5 tips for injury prevention in running
Get proactive with a few simple tricks to avoid injuries and improve your running longterm

As an athlete, there is nothing worse than getting injured and being forced to put your training (and possibly racing) on hold while you recover. Injuries aren’t 100 per cent avoidable, but you can do a lot to minimize your risk of getting hurt, including simple things like prioritizing recovery, a bit of prehab work in the gym, and more. Here are five tips to help give you the best shot at keeping healthy so you don’t have to take a break from training any time soon.
Warm up and cool down
Whether you’re swimming, biking, running, or doing any other kind of workout, you should be warming up and cooling down properly. The warmup and cool down hardly take any time at all, but too many triathletes choose to skip them. You might be able to get away with this for a while, but if you make it a daily habit with every workout, soon enough you’ll end up getting hurt.
Recover well
One of the best ways to avoid injury is to recover well after your workouts. It is also incredibly easy to prioritize your recovery. After your run, make sure you refuel with protein and carbs. You should also get hydrated by drinking plenty of water or a source of electrolytes. Another key to a good recovery is sleep. Sleep is important for everybody, but if you’re putting strain on your body as a triathlete, it’s even more necessary.
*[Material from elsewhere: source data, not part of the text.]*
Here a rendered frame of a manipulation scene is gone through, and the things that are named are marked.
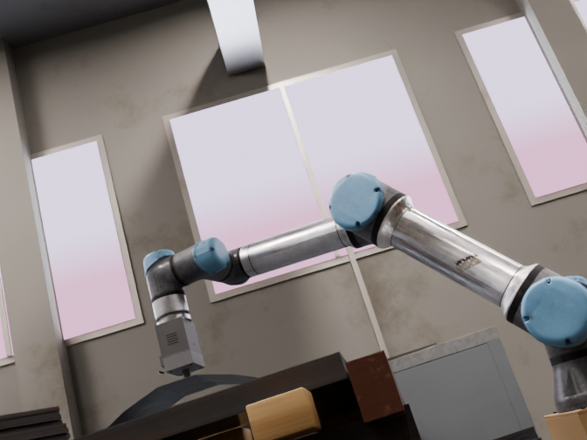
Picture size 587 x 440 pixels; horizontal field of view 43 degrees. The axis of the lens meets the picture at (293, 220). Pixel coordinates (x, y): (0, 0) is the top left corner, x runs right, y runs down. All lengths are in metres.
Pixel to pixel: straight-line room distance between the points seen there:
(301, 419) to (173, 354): 0.90
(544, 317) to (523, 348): 4.00
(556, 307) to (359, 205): 0.40
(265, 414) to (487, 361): 1.69
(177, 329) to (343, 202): 0.46
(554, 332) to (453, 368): 1.08
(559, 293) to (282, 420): 0.70
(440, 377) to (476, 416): 0.15
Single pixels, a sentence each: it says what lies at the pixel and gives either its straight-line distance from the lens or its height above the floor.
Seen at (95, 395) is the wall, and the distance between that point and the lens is 5.40.
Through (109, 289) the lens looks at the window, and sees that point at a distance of 5.51.
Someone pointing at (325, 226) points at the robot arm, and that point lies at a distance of 1.62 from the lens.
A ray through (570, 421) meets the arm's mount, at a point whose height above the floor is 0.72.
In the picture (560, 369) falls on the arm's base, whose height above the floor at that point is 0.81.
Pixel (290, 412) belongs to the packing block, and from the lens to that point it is 0.73.
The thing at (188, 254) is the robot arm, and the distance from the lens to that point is 1.62.
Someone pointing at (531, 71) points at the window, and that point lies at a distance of 6.13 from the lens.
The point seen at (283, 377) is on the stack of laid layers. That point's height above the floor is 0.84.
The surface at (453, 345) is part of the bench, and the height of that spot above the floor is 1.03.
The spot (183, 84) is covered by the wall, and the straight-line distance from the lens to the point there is 6.08.
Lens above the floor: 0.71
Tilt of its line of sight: 21 degrees up
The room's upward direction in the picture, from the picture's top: 18 degrees counter-clockwise
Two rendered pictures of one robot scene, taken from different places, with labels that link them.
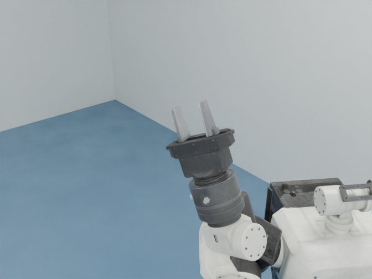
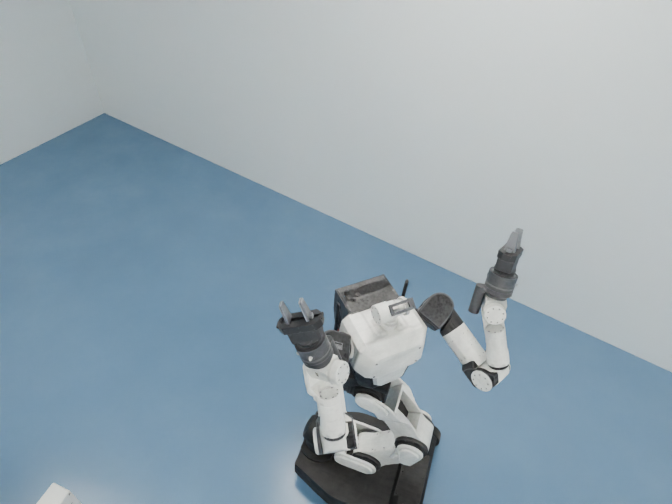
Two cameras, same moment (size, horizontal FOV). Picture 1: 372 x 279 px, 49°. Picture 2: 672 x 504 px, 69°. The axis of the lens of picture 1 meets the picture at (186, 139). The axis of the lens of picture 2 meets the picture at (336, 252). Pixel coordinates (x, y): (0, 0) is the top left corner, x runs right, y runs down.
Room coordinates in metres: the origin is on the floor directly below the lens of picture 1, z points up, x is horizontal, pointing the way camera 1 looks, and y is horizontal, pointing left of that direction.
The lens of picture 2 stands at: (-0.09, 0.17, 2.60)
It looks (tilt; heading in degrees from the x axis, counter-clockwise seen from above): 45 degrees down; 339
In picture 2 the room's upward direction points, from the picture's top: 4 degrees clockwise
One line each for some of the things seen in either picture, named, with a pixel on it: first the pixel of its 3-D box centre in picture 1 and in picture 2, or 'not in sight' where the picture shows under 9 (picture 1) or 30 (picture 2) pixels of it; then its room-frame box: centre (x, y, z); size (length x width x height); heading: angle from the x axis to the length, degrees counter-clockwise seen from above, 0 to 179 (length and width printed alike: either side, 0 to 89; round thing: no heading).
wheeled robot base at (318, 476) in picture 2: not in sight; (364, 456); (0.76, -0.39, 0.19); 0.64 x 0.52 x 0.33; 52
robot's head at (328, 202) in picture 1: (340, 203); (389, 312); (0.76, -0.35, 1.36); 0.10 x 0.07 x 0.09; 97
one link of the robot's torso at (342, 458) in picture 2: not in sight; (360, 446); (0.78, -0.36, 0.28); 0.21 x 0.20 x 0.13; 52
When you sleep, you give your body the chance to rebuild and recover, so you should make sure to get as much as possible.
Hit the gym
We know that you’re already so busy with your swim, bike, and run training, but you really should dedicate some time to working out in the gym, too. You don’t have to crush every workout in the gym and pump wild amounts of iron, but slotting a weights routine into your schedule will go a long way in helping to keep you injury-free. Focus on squats, lunges, calf raises, deadlifts, and hip abduction and adduction exercises. These will strengthen your lower body, prevent injury, and make you a faster runner overall.
Remember the 80/20 rule
You’re a triathlete, so we know that you like to work hard, but when it comes to running, you can’t forget the 80/20 rule. This rule says that, generally, your run training schedule should be 80 per cent easy, light runs and just 20 per cent hard. This might not sound like the most fun of training splits, but it’s the best option to keep you healthy.
Don’t push your luck
You know the difference between being tired or sore and bad pain. If you’re tired, you can push through and finish your workout, but if you feel a twinge of real pain in training, stop and call it a day. We know that you want to finish every workout you start, but pushing through bad pain will almost certainly lead to injury. However, if you stop and focus on recovery after feeling a twinge, you could fix that problem and avoid getting hurt altogether.